Progressive degeneration of Purkinje neurons (PNs) is prominent in many human and mouse diseases (Sarna and Hawkes, 2003). The nervous (nr) autosomal recessive mutation, with its unique mitochondrial phenotype, was the first described inherited mouse model of PN degeneration (Sidman and Green, 1970). Between postnatal day 21 (P21) and P35 a majority of nr PNs degenerate. Motor hyperactivity and ataxia become evident early in the course of PN degeneration. Retinal photoreceptor cells also die at P11–P19 and more slowly after P90 (LaVail et al., 1993). The nr gene was mapped to a 1.4 centimorgan (cM) region of mouse chromosome 8 between the D8Rck1 and D8Mit3 markers (De Jager et al., 1998). This region now is known to contain >10 candidate genes, including tissue plasminogen activator (tPA), a key component in the tPA/plasmin proteolytic system. We recently found that a 10-fold increased tPA in nr cerebellum appears to trigger nr PN death mechanisms, either directly or via downstream targets: voltage-dependent anion channel (VDAC) and selected neurotrophins such as brain-derived neurotrophic factor (BDNF) and neurotrophin 3 (NT3) (Li et al., 2006).

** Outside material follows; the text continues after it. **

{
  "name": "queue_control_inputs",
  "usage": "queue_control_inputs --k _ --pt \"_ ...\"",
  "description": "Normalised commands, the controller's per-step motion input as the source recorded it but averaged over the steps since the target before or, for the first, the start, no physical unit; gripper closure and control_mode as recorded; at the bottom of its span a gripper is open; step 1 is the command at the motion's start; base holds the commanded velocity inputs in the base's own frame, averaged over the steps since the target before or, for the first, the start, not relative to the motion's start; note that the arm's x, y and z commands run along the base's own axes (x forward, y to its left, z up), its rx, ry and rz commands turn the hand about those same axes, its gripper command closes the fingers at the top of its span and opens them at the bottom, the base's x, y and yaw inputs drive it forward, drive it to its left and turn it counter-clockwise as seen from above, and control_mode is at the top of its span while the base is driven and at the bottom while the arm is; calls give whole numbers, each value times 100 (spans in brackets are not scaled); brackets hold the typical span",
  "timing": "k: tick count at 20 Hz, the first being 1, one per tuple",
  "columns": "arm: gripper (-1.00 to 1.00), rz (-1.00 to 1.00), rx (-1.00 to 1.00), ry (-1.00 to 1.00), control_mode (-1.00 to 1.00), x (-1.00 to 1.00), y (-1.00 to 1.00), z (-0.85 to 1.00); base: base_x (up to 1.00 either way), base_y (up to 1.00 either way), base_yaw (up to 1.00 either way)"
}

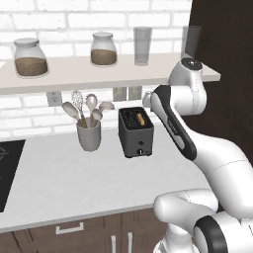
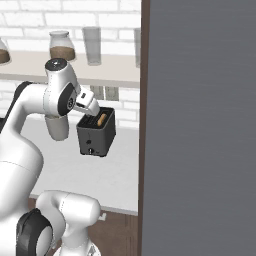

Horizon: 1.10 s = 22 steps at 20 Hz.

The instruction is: Start the toaster. Once the lever pops up, take the bread to the plate on the dining counter.

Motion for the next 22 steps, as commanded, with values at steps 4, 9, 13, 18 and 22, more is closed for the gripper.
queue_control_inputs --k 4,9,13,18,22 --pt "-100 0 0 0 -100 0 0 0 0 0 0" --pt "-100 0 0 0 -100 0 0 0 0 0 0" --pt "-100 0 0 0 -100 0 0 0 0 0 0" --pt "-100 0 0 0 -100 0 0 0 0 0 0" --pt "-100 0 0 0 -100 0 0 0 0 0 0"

In the present study we examine two fundamental questions. (1) Can NSCs mediate host cell rescue and functional recovery, perhaps a more tractable therapeutic strategy for complex neurodegenerative processes than the more conventionally voiced goal of neuronal replacement? (2) Does NSC-mediated rescue entail a reciprocal interplay between donor and host cells wherein NSCs exert their influence by actually altering gene expression and signaling pathways in host cells? Our study, via demonstrating NSC-mediated restoration of tPA and downstream targets in nr cerebellum, provides new insights into the interplay between exogenous NSCs and imperiled host neurons at levels of cell, organelle, and molecule. This under-appreciated strategy by which stem cells may play a therapeutic role not by cell and gene replacement but rather by restoring molecular homeostasis and rescuing host cells also may apply to other neurodegenerative disorders.
Materials and Methods
Animals.
The nr mutation originally occurred in the BALB/cGr strain (Sidman and Green, 1970) and has been maintained by us congenic with the almost identical BALB/cByJ strain for >12 backcross generations. Progeny used in the present study were obtained from either heterozygous × heterozygous or homozygous (female) × heterozygous (male) crosses. The nr homozygotes were identified in segregating litters by behavioral criteria (hyperactivity and ataxia) after P21. For young (P14–P16) mice the PN mitochondria were checked morphologically, and the nr mutants were recognized by the distinctively enlarged and rounded mitochondrial shapes (Sidman and Green, 1970; Landis, 1973). Mice that had received neonatal NSC transplants and might have retained normal behavior also were classified at adulthood by the retinal phenotype (LaVail et al., 1993). The use of animals in the present study was in accordance with National Institutes of Health-approved institutional guidelines established by Harvard Medical School. All efforts were made to minimize the number of animals used and their suffering.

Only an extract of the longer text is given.